Очень легко любить весь мир, когда его нет; очень
легко чувствовать смирение, когда никто тебя не
унижает.
Конечно, есть в
Добротолюбии вещи, которые трудно осуществимы
без организованного аскетизма; но, как Григорий
Сковорода говорил, замечательно устроено в жизни
то, что все сложное ненужно и все нужное несложно.
В этом тоже правда есть, потому что цель или даже
форма христианской жизни не в том, чтобы жить так
или эдак, а в том, чтобы жить одной самозабвенной,
пламенеющей, причем не своей, а Божией любовью.
И вот в этом смысле, я
думаю, много нам надо еще подумать о том, как
вести свою жизнь в мирских условиях, то есть о
технике этого, о том, что можно применить
формально и что можно применить только по духу,
ища формы. Но я думаю, что все Евангелие
осуществимо в жизни, в обыкновенной мирской
жизни; только не надо пробовать жить в миру, будто
ты живешь в пустыне или будто ты живешь в
монастыре, потому что тогда получается не
следование Христу, а обезьянничанье с какого-то
образца. Думаю, все мы это делаем в какой-то
момент жизни; мы вдруг решаем быть пустынником
или чем-то вроде, и стараемся себя подогнать или
жизнь подогнать под это. Но это не нужно. Я знаю,
есть в Русской Церкви традиция тайного
монашества. Тайное монашество тем характерно,
что вы не живете внешне так, как жили бы в
монастыре или в пустыне, но всё, что составляет
монашество, а именно: устойчивость, стояние перед
Богом и монашеские обеты — должно быть
осуществлено. Устойчивость (у меня нет
подходящего слова, латинское stabilitas это хорошо
выражает): человек стал и не сойдет с места. Это
первый вопрос, который ставится при постриге:
обязуешься ли ты не покидать монастыря? Это
понимается теперь чисто географически: вот здесь
стены, и я обязуюсь не выйти оттуда. Но можно жить
в пределах стен и одновременно воображением,
мечтой, желанием быть везде; и можно,
передвигаясь с места на место, сохранить то, что
святитель Феофан называл “внутрьпребывание”,
то есть быть всецело внутри себя.
Это не зависит от внешних
условий, во всяком случае, не всецело, потому что
не надо обманываться: конечно, какая-то доля
физического реального исполнения этой
стабильности помогает или, наоборот, может
служить проверкой нашей неспособности к ней.

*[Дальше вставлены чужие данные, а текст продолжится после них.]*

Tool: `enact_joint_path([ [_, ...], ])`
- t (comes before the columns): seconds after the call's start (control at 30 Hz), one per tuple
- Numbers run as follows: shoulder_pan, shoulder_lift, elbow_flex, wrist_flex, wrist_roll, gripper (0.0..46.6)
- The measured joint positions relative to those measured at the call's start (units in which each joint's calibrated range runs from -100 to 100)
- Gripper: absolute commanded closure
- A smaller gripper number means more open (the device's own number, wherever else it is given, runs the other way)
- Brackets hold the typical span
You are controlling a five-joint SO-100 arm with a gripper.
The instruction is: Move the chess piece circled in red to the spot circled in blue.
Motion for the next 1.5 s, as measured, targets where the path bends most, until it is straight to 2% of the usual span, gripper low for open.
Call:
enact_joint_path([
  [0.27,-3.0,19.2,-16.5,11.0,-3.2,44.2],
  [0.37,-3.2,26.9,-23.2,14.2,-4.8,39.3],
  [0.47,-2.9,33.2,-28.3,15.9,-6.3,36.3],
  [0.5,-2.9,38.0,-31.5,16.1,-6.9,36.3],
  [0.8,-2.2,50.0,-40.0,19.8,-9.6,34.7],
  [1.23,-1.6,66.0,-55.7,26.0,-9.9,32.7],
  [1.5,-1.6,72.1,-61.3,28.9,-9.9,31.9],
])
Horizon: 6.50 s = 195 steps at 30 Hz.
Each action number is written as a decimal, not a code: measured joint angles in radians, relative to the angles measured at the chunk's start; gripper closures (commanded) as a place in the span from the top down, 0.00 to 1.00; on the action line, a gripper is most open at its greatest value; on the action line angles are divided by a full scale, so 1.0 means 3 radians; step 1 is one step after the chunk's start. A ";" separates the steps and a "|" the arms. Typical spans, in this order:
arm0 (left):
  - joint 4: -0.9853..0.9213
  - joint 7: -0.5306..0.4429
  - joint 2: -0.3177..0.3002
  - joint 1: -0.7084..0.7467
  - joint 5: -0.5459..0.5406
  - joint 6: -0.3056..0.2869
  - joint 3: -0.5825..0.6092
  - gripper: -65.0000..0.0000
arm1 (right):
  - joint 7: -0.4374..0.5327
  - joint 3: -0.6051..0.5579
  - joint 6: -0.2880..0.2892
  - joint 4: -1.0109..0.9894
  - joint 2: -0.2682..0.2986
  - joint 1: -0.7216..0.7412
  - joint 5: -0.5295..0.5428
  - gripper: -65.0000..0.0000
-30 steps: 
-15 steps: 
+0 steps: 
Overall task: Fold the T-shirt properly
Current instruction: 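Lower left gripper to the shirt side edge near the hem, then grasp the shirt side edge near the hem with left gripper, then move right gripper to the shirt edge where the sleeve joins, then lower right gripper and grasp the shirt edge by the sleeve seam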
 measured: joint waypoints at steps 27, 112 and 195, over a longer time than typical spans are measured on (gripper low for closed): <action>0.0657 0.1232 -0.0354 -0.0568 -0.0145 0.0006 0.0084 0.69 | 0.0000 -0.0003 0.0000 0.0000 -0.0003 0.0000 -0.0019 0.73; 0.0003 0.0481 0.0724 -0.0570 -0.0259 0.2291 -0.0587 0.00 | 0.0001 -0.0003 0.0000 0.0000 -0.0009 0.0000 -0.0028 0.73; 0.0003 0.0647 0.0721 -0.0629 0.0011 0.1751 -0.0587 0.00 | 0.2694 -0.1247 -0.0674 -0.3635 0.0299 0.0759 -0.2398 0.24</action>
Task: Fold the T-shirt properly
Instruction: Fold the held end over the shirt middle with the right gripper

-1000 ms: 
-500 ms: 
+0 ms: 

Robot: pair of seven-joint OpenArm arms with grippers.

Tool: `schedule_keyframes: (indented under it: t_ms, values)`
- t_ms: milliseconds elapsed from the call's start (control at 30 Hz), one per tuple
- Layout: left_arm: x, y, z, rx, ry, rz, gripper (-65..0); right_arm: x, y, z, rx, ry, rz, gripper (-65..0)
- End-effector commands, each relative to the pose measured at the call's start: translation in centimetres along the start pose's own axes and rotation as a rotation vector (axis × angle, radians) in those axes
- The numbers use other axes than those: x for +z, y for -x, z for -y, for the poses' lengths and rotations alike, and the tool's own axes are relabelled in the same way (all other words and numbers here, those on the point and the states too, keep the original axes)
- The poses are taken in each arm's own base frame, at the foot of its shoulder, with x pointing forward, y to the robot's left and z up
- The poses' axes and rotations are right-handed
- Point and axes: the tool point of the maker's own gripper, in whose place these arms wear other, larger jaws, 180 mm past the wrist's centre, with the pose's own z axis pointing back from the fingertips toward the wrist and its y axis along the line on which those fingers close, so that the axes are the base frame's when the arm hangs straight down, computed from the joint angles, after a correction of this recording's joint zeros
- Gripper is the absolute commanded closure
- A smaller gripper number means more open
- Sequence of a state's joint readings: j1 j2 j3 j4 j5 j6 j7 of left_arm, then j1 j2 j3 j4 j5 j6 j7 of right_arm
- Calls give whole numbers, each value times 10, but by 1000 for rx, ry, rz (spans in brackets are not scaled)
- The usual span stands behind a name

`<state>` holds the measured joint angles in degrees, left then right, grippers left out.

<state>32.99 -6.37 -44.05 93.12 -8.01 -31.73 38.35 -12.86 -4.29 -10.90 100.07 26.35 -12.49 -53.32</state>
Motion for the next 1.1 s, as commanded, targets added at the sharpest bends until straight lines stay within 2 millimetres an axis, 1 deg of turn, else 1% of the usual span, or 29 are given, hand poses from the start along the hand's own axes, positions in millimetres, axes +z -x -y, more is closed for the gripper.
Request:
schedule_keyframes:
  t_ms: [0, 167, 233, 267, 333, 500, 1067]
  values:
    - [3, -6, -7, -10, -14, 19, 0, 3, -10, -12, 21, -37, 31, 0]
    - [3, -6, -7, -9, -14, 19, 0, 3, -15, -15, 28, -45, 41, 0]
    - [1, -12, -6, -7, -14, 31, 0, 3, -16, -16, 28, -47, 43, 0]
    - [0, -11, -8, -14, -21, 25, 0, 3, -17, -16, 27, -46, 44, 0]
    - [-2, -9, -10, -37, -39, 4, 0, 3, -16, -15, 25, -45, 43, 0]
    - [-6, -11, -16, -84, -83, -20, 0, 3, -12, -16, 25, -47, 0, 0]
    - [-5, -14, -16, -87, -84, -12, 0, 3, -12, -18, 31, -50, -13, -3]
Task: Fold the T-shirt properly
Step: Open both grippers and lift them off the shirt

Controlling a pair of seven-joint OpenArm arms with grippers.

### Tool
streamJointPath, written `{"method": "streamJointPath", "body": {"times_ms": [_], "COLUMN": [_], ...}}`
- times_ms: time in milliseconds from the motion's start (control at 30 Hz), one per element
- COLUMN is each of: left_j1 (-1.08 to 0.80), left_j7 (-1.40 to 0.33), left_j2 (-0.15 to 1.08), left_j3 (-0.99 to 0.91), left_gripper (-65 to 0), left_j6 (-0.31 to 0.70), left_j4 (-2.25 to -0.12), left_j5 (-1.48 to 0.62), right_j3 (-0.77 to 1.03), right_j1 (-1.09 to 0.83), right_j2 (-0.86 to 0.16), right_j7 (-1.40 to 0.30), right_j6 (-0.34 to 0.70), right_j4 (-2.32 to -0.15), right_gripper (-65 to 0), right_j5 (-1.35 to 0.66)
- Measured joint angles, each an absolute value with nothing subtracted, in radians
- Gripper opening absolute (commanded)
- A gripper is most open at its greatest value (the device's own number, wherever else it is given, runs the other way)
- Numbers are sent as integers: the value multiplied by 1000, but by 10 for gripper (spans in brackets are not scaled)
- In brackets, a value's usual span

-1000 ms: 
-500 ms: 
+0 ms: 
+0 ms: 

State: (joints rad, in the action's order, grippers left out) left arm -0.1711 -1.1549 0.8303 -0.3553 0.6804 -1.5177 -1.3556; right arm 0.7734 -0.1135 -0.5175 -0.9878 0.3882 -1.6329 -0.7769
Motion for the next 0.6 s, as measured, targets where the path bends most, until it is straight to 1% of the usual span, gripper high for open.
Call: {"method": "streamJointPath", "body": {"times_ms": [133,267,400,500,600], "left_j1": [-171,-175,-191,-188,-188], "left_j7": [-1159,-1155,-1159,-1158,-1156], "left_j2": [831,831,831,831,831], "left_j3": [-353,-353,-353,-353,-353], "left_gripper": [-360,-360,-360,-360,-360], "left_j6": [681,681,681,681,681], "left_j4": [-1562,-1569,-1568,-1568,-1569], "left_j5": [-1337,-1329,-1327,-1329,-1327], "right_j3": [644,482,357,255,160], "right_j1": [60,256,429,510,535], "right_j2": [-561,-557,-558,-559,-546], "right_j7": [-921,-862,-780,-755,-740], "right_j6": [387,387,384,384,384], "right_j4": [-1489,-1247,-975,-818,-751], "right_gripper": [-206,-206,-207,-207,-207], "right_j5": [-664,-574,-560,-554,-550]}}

Есть очень интересное и, по-моему, при его
сдержанности и почти холодности, очень
трагическое письмо Феофана, где он рассказывает,
как трудно ему давалось себя постепенно приучить
к затвору. Вы помните, что он был сначала
преподавателем семинарии, затем епископом в
Тамбовской епархии и во Владимирской. Перед ним
были все просторы, он мог смотреть вдаль, мог
передвигаться свободно; и он ушел в монастырский
затвор еще относительно молодым человеком. И вот
он говорит, что вначале он себе дал волю ходить по
монастырю, подниматься на стены и всласть
смотреть вдаль. Когда он привык к монастырю, он
себе поставил правилом: ходи куда хочешь, но на
стену не поднимайся и никакой дали ты больше не
увидишь. Он пишет, что этот первый шаг был просто
мукой: чувство, что мир кончается здесь, а за
стеной весь простор русской земли, которой он никогда
больше не увидит. И он долго боролся с соблазном,
с желанием взглянуть, посмотреть, то есть, в
конечном итоге, выйти из себя. Когда он к этому
привык, он себе установил второе правило: ходить
только в церковь, в трапезную и на послушания или
туда, куда нужно, но не гулять, не ходить по
монастырю бесцельно. Эта вторая стадия борьбы
ограничила его физический мир и заставила его
проверить, насколько он может внутри себя жить.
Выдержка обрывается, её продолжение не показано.